The history of mathematics begins in 532 BC, the date marking the birth of the Greek mathematician Pythagoras. Having fled the island of Samos in order to escape the tyranny of Polycrates, Pythagoras traveled to Egypt, where, like so many impressionable young Greek men, he “learned number and measure from Egyptians [and] was astonished at the wisdom of the priests.” Thereafter, he settled in southern Italy; he began teaching and quickly attracted disciples. Very little is known directly of his life, except that his contemporaries considered him admirable. Nothing from his own hand remains: He has been preserved against the worm of time by the amber of various literary artifacts. Admission to the Pythagorean sect was evidently based on mathematical ability. Secrecy was enforced and dietary restrictions against beans maintained. New members were required to keep silent for a number of years, a policy that even today many teachers will find admirable, and they were expected during this time to meditate and reflect. Some members of the Pythagorean sect regarded the external world as a prison, a cave filled with flickering shadows and dull brutish shapes. Let me add to this confused but static scene the heat lightning of superb mathematical intuition.

Until the mid-twentieth century, the thesis that in mathematics as in almost everything else, the Greeks were there at first light, did not require an elaborate defense. With their forearms draped in friendship over any number of toga-clad shoulders, classicists who had spent years mastering infernal Greek declensions naturally assumed that the “Greeks were fellows of another college.” The history of the Ancient Near East has come into sharper focus over the past century, great scholars poring over cuneiform tablets and re-creating the life of ancient empires that had until their work been swallowed up as the impenetrable before. They have found remarkable things, a history before classical history, evidence that men and women have used and loved mathematics in the time before time began. Neolithic ax-marks have even suggested that the origins of mathematics lie impossibly far in the past, and that men living in caves, their hairy torsos covered by vile-smelling furs, chipped the names of the numbers onto their ax handles as bison grease spattered over an open fire. And why not? Like language itself, mathematics is an inheritance of the race.
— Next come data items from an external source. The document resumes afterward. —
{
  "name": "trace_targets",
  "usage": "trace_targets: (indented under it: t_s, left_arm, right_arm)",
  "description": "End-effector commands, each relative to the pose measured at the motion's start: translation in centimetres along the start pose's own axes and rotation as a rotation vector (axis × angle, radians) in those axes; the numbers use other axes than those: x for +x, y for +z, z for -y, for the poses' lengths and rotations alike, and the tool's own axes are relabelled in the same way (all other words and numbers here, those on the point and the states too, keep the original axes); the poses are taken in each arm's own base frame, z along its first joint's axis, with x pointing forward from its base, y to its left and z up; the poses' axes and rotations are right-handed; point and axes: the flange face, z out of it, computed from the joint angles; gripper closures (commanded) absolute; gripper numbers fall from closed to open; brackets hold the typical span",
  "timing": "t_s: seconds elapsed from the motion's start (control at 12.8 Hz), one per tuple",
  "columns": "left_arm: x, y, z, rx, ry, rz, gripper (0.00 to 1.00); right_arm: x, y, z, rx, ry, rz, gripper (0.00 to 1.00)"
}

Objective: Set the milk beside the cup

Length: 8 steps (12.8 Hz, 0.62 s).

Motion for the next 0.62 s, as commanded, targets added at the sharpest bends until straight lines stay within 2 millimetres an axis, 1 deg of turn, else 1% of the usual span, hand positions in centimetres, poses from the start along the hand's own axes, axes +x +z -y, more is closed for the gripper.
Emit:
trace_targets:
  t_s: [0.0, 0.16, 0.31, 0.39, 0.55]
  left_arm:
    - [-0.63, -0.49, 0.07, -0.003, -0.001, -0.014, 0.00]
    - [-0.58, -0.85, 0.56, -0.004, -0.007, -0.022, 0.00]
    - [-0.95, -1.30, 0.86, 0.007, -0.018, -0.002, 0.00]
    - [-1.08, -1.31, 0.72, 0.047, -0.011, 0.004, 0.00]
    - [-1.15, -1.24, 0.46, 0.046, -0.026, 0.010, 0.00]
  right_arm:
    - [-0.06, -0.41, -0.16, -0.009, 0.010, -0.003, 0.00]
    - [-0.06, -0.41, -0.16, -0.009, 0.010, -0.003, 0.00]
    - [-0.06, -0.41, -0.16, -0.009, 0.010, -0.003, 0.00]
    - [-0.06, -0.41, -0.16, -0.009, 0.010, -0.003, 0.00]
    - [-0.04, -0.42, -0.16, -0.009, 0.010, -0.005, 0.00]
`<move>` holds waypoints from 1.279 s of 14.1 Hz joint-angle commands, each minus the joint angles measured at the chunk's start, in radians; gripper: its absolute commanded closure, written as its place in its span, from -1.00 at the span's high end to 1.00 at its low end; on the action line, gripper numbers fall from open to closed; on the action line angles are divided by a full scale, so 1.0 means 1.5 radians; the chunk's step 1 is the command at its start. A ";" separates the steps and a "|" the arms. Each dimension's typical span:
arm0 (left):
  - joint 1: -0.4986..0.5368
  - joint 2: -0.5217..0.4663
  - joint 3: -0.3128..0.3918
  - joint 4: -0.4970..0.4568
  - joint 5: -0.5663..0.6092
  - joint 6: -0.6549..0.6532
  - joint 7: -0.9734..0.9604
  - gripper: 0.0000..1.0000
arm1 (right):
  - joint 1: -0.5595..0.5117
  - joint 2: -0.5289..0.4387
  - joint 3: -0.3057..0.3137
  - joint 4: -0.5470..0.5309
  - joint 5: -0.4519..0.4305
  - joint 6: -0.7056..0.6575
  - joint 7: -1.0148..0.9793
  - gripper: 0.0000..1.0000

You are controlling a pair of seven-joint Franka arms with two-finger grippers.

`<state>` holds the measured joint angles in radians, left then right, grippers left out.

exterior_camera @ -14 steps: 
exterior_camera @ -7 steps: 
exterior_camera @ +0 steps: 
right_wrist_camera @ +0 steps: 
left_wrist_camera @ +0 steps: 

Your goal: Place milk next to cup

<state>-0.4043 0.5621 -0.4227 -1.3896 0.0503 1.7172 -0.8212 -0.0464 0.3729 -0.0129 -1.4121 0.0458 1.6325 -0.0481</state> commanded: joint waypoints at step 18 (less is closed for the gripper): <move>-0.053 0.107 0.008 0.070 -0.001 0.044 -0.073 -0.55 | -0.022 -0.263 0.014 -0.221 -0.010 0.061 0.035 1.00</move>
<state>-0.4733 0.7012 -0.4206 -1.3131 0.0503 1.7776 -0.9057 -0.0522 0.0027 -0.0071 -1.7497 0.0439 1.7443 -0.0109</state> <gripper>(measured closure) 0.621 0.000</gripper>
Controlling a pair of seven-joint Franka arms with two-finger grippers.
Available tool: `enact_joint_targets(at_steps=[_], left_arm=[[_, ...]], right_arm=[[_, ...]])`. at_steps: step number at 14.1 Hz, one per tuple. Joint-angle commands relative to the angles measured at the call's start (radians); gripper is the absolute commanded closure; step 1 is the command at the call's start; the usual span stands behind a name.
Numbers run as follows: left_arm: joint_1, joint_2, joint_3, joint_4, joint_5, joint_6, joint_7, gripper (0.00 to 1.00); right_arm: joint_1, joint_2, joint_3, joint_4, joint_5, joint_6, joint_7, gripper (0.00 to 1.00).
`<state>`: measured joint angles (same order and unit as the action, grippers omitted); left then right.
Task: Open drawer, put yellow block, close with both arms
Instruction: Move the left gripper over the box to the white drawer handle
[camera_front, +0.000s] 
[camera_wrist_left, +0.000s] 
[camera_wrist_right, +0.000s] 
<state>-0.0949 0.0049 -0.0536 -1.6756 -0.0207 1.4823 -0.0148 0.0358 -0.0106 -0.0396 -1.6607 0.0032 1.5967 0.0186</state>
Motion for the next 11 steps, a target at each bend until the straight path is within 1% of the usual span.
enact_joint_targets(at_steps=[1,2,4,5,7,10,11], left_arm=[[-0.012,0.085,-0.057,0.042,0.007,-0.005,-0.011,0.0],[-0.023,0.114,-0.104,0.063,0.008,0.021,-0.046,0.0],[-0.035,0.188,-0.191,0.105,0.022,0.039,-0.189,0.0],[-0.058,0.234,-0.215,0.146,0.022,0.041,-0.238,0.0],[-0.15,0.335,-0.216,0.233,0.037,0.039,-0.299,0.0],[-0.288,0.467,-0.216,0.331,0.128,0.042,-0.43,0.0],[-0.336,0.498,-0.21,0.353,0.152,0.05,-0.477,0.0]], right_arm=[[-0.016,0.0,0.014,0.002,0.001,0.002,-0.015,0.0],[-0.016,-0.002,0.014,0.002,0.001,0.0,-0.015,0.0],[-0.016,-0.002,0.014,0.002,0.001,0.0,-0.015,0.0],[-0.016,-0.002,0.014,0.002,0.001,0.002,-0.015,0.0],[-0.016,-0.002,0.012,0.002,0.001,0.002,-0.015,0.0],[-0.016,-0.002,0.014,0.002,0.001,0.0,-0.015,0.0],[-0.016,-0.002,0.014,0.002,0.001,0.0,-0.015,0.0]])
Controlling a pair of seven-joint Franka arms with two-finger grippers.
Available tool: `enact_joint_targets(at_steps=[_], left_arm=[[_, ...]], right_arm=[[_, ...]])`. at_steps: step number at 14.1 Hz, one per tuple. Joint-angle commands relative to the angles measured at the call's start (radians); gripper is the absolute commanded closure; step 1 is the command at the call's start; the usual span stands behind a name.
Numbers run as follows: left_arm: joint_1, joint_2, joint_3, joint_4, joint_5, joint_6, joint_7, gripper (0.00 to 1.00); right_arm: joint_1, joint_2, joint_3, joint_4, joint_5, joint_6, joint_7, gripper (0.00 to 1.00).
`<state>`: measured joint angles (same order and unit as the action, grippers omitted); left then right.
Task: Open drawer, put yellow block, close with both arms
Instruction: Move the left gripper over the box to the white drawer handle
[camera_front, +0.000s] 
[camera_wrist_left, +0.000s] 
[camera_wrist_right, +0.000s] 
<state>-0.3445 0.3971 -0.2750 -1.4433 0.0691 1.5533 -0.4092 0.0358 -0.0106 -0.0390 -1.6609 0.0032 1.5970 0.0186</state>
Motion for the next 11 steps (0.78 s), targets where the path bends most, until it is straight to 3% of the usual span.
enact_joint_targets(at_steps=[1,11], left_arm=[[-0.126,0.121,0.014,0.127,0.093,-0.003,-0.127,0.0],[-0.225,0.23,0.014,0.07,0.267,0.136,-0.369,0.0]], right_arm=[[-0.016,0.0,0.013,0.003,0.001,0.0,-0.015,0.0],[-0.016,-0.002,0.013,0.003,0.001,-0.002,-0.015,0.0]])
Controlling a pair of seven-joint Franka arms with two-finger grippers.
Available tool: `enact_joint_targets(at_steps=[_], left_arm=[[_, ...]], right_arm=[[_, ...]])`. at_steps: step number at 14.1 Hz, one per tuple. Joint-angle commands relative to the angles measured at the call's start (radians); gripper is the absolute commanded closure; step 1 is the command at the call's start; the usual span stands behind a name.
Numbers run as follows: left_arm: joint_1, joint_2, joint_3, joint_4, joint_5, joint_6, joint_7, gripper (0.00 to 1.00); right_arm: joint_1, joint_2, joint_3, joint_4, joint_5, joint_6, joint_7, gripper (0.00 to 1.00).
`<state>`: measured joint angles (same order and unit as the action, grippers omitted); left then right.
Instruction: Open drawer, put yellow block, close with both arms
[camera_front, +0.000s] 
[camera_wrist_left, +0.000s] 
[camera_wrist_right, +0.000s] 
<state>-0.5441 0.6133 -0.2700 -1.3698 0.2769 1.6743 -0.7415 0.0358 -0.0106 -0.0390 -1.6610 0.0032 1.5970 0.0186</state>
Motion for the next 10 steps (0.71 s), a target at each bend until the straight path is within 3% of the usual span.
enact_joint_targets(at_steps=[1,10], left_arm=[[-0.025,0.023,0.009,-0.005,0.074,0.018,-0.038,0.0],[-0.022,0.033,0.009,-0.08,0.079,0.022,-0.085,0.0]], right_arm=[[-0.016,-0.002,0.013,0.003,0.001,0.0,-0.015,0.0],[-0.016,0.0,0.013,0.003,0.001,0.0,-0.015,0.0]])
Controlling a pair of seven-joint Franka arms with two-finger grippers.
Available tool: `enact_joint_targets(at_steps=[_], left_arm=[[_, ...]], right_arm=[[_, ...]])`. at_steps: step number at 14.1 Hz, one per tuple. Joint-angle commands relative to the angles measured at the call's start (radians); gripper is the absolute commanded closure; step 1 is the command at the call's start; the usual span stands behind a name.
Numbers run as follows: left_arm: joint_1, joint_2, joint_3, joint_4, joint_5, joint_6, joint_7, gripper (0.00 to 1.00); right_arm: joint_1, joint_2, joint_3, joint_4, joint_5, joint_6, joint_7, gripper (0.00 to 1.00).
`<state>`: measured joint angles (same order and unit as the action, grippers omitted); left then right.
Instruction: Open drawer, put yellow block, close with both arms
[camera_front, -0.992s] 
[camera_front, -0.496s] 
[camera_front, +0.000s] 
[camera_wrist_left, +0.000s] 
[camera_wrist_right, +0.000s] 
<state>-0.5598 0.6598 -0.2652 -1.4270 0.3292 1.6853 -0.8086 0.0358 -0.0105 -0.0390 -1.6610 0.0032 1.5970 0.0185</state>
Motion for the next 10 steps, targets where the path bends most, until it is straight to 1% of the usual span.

The burden of those impossibly distant centuries now disappears. It is roughly six centuries before the birth of Christ. The Greeks are just about to elbow their way into all the corridors of culture. They give every indication of knowing everything and having known it all along. Yet the Babylonians already possessed a remarkably sophisticated body of mathematical knowledge. They were matchless observational astronomers, and they had brought a number of celestial phenomena under the control of precise mathematical techniques. They were immensely clever. “I found a stone, but did not weigh it,” one scribe wrote. “I then weighed out six times its weight, added two gin, and then added one third of one seventh, multiplied by twenty-four. I weighed it. [The result came to] one ma-na.” “What,” the scribe now asks his oil-haired students, “was the original weight of the stone?” Mathematicians are apt to see an all-too-familiar face peeping through the problems of a Babylonian scribe—their face, of course, ubiquitous and always the same.

But those classicists sipping sherry in the common room of time had been right all along. The Greeks were there at first light.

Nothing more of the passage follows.